Ook bestaat aanleiding om het Uwv en de Staat te veroordelen in de proceskosten van appellant ter zake van het verzoek wegens overschrijding van de redelijke termijn. Deze kosten worden begroot op € 267,- (1 punt voor het verzoek, met een waarde per punt van € 534,- en met wegingsfactor 0,5).

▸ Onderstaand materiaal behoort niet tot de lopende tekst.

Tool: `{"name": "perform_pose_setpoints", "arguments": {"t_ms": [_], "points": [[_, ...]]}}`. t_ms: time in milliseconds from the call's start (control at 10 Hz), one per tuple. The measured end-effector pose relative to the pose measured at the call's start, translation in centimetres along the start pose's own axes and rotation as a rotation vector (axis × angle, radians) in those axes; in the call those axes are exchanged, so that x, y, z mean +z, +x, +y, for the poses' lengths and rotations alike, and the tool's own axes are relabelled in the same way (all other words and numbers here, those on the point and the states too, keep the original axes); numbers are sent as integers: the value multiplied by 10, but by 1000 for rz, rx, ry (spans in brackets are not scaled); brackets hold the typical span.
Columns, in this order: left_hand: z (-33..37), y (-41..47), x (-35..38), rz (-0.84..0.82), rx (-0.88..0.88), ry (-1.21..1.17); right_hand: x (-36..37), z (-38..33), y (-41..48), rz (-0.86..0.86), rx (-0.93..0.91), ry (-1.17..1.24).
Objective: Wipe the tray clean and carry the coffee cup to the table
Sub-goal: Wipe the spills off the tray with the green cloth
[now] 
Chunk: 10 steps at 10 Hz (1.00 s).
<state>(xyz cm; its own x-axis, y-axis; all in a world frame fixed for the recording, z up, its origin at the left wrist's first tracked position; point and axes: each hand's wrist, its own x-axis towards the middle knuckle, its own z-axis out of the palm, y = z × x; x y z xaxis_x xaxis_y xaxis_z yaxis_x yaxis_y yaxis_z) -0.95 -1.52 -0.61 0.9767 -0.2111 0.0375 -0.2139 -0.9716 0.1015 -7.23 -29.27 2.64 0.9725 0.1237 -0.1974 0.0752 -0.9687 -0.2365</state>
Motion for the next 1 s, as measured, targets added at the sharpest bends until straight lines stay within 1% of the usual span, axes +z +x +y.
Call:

Het totaalbedrag aan proceskosten van € 267,- komt in gelijke delen ten laste van het Uwv en de Staat.

BESLISSING

De Centrale Raad van Beroep

-

vernietigt de aangevallen uitspraak;

-

verklaart het beroep gegrond en vernietigt het besluit van 13 december 2016;

-

draagt het Uwv op een nieuwe beslissing op bezwaar te nemen met inachtneming van deze uitspraak en bepaalt dat beroep tegen dit besluit slechts bij de Raad kan worden ingesteld;

-

veroordeelt de Staat der Nederlanden (minister van Justitie en Veiligheid) tot betaling aan appellant van een vergoeding van schade tot een bedrag van € 750,-;

-

veroordeelt het Uwv tot betaling aan appellant van een vergoeding van schade tot een bedrag van € 250,-;

-

veroordeelt het Uwv in de proceskosten van appellant tot een bedrag van € 4.454,78;

-

veroordeelt de Staat der Nederlanden (minister van Justitie en Veiligheid) in de proceskosten van appellant tot een bedrag van € 133,50;

-

bepaalt dat het Uwv aan appellant het in beroep en hoger beroep betaalde griffierecht van in totaal € 170,- vergoedt.

Deze uitspraak is gedaan door A.T. de Kwaasteniet, in tegenwoordigheid van D.S. Barthel als griffier. De beslissing is uitgesproken in het openbaar op 8 maart 2021.